==== Data for review ====

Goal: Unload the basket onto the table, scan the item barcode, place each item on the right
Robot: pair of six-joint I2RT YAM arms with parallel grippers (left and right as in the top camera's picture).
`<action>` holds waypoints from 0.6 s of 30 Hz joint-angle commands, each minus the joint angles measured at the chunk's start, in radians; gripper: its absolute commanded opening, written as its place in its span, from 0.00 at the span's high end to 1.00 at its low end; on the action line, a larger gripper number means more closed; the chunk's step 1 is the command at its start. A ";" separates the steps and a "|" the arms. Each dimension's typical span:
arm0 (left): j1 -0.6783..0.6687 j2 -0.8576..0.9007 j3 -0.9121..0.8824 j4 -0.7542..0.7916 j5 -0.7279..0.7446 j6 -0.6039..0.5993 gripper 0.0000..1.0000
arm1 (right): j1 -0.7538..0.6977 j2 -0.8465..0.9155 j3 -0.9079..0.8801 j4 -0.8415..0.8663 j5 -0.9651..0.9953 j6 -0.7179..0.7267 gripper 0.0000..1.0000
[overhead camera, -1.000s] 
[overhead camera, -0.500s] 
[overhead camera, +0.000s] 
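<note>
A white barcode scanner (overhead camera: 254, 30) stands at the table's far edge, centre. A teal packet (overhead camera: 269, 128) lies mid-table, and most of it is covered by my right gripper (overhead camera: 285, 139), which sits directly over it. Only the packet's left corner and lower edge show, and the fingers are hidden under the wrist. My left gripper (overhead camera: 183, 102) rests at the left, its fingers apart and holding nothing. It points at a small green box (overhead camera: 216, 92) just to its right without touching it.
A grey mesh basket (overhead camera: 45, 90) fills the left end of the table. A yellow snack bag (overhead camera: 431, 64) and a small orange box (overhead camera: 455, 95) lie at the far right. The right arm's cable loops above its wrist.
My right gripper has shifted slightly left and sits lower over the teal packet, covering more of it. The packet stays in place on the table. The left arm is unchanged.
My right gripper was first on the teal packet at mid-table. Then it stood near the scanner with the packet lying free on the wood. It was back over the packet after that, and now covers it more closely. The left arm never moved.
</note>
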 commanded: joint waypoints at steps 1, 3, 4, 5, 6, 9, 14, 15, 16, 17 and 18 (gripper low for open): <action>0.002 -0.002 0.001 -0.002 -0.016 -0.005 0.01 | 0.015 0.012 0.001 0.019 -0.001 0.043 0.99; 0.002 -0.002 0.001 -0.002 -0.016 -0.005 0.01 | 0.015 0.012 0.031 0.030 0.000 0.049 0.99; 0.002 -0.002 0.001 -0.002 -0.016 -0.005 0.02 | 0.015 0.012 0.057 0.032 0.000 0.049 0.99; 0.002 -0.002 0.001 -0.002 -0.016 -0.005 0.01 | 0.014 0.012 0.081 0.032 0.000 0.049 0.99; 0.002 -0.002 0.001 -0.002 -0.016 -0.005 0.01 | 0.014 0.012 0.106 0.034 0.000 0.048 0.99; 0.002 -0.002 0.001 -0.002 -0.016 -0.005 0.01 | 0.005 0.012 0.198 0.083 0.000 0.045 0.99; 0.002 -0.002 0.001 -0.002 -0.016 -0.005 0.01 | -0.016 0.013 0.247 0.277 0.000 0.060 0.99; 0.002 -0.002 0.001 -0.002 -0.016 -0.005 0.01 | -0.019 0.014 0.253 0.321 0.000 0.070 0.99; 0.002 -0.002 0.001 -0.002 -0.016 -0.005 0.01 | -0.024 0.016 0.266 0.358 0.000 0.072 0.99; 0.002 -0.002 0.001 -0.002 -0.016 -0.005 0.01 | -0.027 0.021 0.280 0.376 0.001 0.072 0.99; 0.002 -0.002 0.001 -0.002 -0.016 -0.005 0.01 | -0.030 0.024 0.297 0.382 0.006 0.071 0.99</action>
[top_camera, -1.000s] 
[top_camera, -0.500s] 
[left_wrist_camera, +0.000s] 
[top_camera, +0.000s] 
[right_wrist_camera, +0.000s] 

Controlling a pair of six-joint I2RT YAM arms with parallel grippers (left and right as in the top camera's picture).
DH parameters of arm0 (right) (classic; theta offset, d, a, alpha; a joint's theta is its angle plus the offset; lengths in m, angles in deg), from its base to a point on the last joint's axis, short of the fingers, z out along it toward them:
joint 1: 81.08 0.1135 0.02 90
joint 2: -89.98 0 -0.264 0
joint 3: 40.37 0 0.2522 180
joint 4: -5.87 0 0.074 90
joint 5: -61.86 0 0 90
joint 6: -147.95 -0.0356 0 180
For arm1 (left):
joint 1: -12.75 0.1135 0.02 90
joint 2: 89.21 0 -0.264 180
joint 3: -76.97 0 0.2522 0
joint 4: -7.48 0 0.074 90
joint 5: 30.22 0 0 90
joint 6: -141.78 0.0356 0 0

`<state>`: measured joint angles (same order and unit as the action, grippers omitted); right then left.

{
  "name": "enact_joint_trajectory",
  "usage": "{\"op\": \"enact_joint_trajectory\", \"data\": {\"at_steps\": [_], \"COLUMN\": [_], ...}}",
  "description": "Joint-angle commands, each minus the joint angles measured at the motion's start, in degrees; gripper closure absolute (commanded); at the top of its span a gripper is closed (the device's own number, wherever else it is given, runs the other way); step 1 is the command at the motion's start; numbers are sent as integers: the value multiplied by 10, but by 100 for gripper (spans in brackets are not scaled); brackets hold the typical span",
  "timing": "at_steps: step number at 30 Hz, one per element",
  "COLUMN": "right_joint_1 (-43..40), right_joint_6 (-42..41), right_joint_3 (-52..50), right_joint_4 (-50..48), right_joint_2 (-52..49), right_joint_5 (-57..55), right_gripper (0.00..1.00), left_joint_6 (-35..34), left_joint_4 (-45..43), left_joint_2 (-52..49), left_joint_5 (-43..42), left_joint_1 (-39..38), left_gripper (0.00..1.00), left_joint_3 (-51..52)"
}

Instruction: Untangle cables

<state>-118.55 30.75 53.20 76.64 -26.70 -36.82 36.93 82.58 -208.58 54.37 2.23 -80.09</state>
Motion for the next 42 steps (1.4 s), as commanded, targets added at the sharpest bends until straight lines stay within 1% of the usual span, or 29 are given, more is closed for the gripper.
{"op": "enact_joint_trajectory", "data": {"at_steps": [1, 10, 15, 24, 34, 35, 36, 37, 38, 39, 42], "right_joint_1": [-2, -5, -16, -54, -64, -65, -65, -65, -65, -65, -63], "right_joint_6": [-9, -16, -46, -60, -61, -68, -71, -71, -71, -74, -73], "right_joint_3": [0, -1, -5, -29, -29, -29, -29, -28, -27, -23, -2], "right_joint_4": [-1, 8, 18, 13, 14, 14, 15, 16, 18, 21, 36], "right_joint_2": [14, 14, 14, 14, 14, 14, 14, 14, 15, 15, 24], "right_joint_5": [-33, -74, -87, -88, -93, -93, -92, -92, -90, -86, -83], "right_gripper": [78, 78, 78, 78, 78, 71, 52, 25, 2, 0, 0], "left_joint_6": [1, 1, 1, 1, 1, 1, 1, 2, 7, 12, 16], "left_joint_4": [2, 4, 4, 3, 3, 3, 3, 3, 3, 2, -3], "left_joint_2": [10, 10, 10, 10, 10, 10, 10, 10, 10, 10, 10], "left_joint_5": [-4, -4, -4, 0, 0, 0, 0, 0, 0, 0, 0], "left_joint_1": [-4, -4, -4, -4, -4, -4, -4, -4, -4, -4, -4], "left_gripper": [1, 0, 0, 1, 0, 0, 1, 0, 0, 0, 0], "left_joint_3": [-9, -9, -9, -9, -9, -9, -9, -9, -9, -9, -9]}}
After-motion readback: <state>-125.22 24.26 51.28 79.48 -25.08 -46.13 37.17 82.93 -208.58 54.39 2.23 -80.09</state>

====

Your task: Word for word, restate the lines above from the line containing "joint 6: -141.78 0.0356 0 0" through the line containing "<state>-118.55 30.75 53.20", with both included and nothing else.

Answer section:
joint 6: -141.78 0.0356 0 0

`<state>`: measured joint angles (same order and unit as the action, grippers omitted); right then left.

{
  "name": "enact_joint_trajectory",
  "usage": "{\"op\": \"enact_joint_trajectory\", \"data\": {\"at_steps\": [_], \"COLUMN\": [_], ...}}",
  "description": "Joint-angle commands, each minus the joint angles measured at the motion's start, in degrees; gripper closure absolute (commanded); at the top of its span a gripper is closed (the device's own number, wherever else it is given, runs the other way); step 1 is the command at the motion's start; numbers are sent as integers: the value multiplied by 10, but by 100 for gripper (spans in brackets are not scaled); brackets hold the typical span",
  "timing": "at_steps: step number at 30 Hz, one per element",
  "COLUMN": "right_joint_1 (-43..40), right_joint_6 (-42..41), right_joint_3 (-52..50), right_joint_4 (-50..48), right_joint_2 (-52..49), right_joint_5 (-57..55), right_gripper (0.00..1.00), left_joint_6 (-35..34), left_joint_4 (-45..43), left_joint_2 (-52..49), left_joint_5 (-43..42), left_joint_1 (-39..38), left_gripper (0.00..1.00), left_joint_3 (-51..52)"
}

Instruction: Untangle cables

<state>-118.55 30.75 53.20 76.64 -26.70 -36.82 36.93 82.58 -208.58 54.37 2.23 -80.09</state>

What the exercise required is now complete.